Now let me clarify about my earlier stance and suggestion.

You clarified thus: “ I have a great deal of respect for her to even contemplate taking advantage of her.”

I never suggested taking advantage of anyone. If you see my earlier suggestion, it was about mutual understanding and respect and fun between two adults. I hope you see the difference.


My earlier suggestion was rather based on what I would have done in the given situation and not “just to get some good gossip material later on” as somebody has mentioned. I would like to assure him/her that asking for “further developments” was merely out of curiosity.

Hope you make your own decision, after judging fine comments by so many individuals, so that you wont have anything to regret about later.

cheers
cool_keta Posted on 19-May-04 06:29 AM

quit copying and pasting from Reader's Digest
czar Posted on 19-May-04 05:37 PM

Perhaps you'd specify which of the material posted above has been taken from Reader's Digest.
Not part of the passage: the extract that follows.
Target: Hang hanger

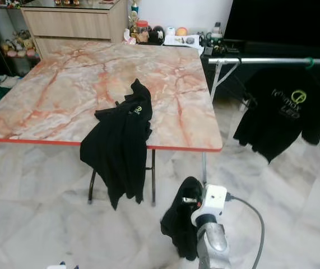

Charges of plagiarism and fabrication are not to be taken lightly. The recent spate of very high profile resignations in the New York Times and other leading dailies highlights the scope and extent of the issue.

This website has seen instances of plagiarism and it has resulted in some distasteful exchanges. The stain of such dishonesty remains in one’s mind long after the scandal blows over. Any presentation thereafter will be tainted. That is the death knell for any serious writer. A lesson well learnt by aspiring writers here and elsewhere.
What's in a name Posted on 19-May-04 11:30 PM

Rekha,
Just in case you haven’t noticed it, the omission of the word ‘Love’ in my previous posts was deliberate. I don’t want to delude myself by saying we’re in love, coz we aren’t.
In my humble opinion, love is something that grows in you over time, and is unconditional, and you would still love the person in spite of all his/her flaws (if that makes sense). The word ‘love’ has lost it’s charm because it has been way over used.
As far as your questions are concerned, therein lies the dilemma. :)

TMA and Robert Frost,
I really did not want this to come out but it seems I have no choice. I know she fancies me because her best friend told me so.
(not that she had to tell me, I already knew she fancied me from her actions, body language, and stuffs she said to me etc.)

BTW, I don’t have a clue who Ashley is. By the sounds of it, she might be of some help, no doubt.

Czar,
No, this is not workplace romance. You have raised some valid points though.

JagalteyBhoot,
I see where you are coming from. BTW, I never thought your opinion was out of order, just incase you had doubts.
LadyBug Posted on 20-May-04 10:19 AM

What's in a name,

Let me ask you this - Have you ever fallen in love? Did you just break up a serious relationship? Are you desperately looking for love? Are you ready to settle down?

Which one/more of the above holds true for you? then further diagnostics can be done.
(now i take that you are being serious about this)
provein Posted on 20-May-04 01:13 PM

"Provein, Rosie and Casey,
I normally give people the benefit of the doubt. I don't jump to conclusions in a snap."

duuuuuuude, you seem more intent on proving to us that the woman REALLY fancies you than thinking about the real problem at hand. why get snappy when some of us are suggesting that you ascertain her intentions verbally? what do you want me to say - i believe every word you say. boyyy, she really seems to like you? is it so bad to be 100% sure (no, even 99.9% doesn't count) before you consider the next step? anyways follow your own advice - dont jump to conclusions.